# SUPPLIED MATERIAL
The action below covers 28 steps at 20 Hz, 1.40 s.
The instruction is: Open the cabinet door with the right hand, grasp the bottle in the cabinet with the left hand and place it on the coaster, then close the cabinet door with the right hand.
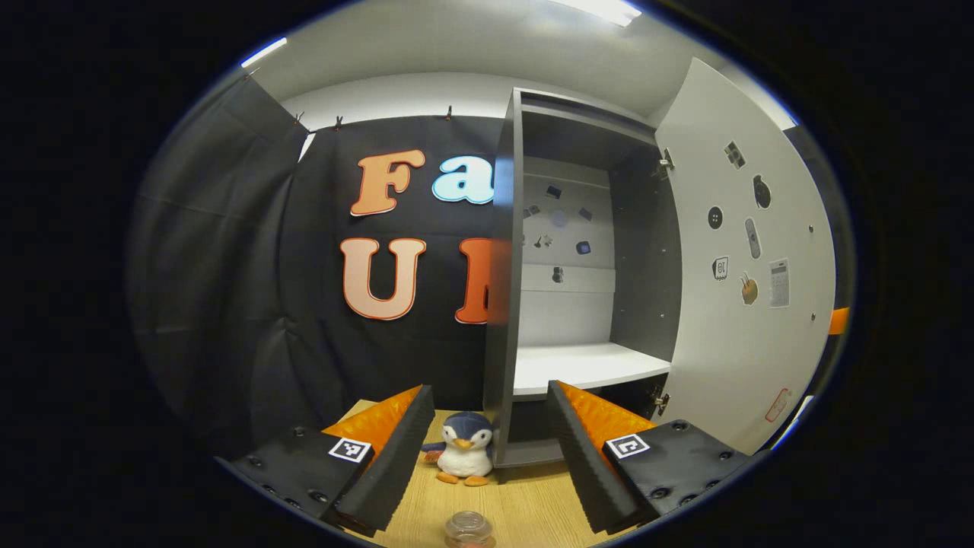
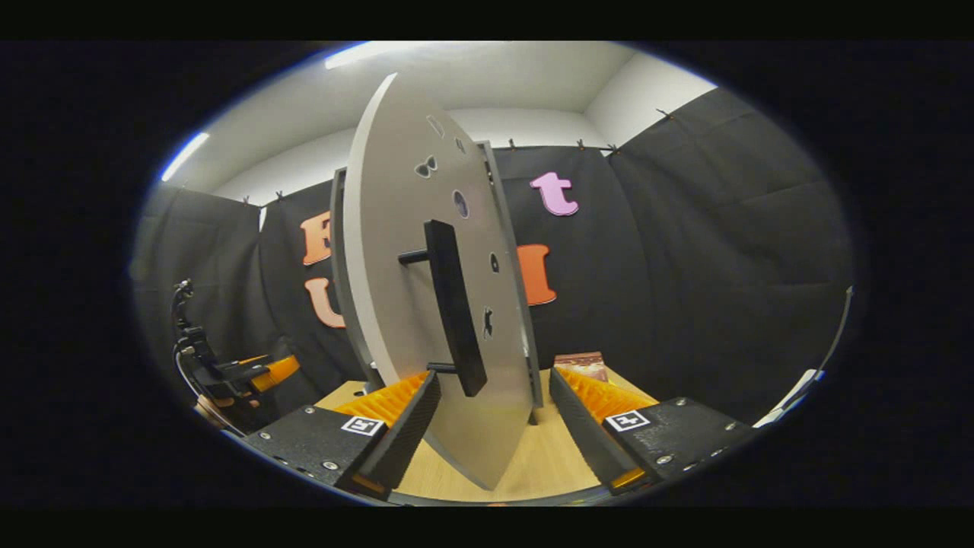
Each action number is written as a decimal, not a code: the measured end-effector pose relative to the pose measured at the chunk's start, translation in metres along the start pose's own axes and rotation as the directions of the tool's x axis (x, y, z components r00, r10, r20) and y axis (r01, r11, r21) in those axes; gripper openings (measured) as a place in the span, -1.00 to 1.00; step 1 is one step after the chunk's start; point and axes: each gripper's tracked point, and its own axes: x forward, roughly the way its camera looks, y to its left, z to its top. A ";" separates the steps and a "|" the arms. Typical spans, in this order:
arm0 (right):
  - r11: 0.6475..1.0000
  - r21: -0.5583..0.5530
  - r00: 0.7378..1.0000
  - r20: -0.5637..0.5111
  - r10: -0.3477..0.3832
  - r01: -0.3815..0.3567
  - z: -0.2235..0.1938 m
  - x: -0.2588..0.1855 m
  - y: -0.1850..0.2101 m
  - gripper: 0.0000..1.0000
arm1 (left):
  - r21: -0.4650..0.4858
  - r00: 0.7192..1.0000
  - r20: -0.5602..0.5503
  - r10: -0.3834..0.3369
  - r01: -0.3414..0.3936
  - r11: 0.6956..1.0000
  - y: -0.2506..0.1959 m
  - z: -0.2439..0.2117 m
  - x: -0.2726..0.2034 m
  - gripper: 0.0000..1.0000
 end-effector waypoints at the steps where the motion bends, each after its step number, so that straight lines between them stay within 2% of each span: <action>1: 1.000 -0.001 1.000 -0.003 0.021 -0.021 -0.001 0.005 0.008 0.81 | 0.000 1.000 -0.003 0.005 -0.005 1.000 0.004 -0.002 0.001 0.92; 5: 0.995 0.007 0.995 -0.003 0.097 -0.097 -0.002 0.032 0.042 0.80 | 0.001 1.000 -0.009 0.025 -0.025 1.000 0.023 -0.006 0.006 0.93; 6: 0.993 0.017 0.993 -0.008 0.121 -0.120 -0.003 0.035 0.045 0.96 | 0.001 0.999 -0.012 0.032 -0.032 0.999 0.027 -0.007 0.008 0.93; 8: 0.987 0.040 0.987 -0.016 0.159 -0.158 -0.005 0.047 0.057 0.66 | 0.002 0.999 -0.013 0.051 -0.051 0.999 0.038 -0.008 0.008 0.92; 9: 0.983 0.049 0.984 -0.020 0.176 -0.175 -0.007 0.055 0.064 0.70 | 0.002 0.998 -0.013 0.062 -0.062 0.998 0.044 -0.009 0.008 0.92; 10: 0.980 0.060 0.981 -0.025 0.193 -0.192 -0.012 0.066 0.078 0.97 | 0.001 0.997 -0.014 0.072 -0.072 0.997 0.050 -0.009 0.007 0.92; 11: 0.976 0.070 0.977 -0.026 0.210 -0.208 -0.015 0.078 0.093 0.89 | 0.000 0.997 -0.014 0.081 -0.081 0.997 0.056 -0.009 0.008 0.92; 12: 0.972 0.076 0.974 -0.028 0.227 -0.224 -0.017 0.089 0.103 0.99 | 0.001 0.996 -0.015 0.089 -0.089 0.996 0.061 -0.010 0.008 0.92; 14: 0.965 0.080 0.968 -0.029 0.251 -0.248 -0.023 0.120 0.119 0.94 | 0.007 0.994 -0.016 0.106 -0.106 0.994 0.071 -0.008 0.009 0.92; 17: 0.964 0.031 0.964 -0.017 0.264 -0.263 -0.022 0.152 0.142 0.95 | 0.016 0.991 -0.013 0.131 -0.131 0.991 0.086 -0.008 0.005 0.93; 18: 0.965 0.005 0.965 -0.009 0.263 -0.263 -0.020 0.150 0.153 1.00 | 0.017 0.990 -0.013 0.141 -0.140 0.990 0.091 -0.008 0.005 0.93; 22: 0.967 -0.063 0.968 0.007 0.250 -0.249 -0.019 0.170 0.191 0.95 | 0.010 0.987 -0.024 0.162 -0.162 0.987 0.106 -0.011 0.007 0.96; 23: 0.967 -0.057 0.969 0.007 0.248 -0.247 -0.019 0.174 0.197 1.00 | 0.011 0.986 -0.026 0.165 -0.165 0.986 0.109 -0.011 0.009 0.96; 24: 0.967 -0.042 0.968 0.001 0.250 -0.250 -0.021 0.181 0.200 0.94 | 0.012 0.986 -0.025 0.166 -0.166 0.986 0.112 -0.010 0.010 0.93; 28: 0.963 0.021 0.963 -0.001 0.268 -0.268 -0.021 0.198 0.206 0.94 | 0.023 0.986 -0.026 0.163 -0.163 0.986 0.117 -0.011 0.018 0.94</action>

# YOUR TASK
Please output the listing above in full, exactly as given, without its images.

# ANSWER
The action below covers 28 steps at 20 Hz, 1.40 s.
The instruction is: Open the cabinet door with the right hand, grasp the bottle in the cabinet with the left hand and place it on the coaster, then close the cabinet door with the right hand.
Each action number is written as a decimal, not a code: the measured end-effector pose relative to the pose measured at the chunk's start, translation in metres along the start pose's own axes and rotation as the directions of the tool's x axis (x, y, z components r00, r10, r20) and y axis (r01, r11, r21) in those axes; gripper openings (measured) as a place in the span, -1.00 to 1.00; step 1 is one step after the chunk's start; point and axes: each gripper's tracked point, and its own axes: x forward, roughly the way its camera looks, y to its left, z to its top. A ";" separates the steps and a "|" the arms. Typical spans, in this order:
arm0 (right):
  - r11: 0.6475..1.0000
  - r21: -0.5583..0.5530
  - r00: 0.7378..1.0000
  - r20: -0.5637..0.5111
  - r10: -0.3477..0.3832
  - r01: -0.3815..0.3567
  - z: -0.2235..0.1938 m
  - x: -0.2588..0.1855 m
  - y: -0.1850..0.2101 m
  - gripper: 0.0000..1.0000
arm1 (left):
  - r21: -0.4650..0.4858
  - r00: 0.7192..1.0000
  - r20: -0.5602..0.5503
  - r10: -0.3834..0.3369
  - r01: -0.3414..0.3936
  - r11: 0.6956..1.0000
  - y: -0.2506..0.1959 m
  - z: -0.2439..0.2117 m
  - x: -0.2726..0.2034 m
  - gripper: 0.0000..1.0000
 end-effector waypoints at the steps where the motion bends, each after its step number, so that straight lines between them stay within 2% of each span: <action>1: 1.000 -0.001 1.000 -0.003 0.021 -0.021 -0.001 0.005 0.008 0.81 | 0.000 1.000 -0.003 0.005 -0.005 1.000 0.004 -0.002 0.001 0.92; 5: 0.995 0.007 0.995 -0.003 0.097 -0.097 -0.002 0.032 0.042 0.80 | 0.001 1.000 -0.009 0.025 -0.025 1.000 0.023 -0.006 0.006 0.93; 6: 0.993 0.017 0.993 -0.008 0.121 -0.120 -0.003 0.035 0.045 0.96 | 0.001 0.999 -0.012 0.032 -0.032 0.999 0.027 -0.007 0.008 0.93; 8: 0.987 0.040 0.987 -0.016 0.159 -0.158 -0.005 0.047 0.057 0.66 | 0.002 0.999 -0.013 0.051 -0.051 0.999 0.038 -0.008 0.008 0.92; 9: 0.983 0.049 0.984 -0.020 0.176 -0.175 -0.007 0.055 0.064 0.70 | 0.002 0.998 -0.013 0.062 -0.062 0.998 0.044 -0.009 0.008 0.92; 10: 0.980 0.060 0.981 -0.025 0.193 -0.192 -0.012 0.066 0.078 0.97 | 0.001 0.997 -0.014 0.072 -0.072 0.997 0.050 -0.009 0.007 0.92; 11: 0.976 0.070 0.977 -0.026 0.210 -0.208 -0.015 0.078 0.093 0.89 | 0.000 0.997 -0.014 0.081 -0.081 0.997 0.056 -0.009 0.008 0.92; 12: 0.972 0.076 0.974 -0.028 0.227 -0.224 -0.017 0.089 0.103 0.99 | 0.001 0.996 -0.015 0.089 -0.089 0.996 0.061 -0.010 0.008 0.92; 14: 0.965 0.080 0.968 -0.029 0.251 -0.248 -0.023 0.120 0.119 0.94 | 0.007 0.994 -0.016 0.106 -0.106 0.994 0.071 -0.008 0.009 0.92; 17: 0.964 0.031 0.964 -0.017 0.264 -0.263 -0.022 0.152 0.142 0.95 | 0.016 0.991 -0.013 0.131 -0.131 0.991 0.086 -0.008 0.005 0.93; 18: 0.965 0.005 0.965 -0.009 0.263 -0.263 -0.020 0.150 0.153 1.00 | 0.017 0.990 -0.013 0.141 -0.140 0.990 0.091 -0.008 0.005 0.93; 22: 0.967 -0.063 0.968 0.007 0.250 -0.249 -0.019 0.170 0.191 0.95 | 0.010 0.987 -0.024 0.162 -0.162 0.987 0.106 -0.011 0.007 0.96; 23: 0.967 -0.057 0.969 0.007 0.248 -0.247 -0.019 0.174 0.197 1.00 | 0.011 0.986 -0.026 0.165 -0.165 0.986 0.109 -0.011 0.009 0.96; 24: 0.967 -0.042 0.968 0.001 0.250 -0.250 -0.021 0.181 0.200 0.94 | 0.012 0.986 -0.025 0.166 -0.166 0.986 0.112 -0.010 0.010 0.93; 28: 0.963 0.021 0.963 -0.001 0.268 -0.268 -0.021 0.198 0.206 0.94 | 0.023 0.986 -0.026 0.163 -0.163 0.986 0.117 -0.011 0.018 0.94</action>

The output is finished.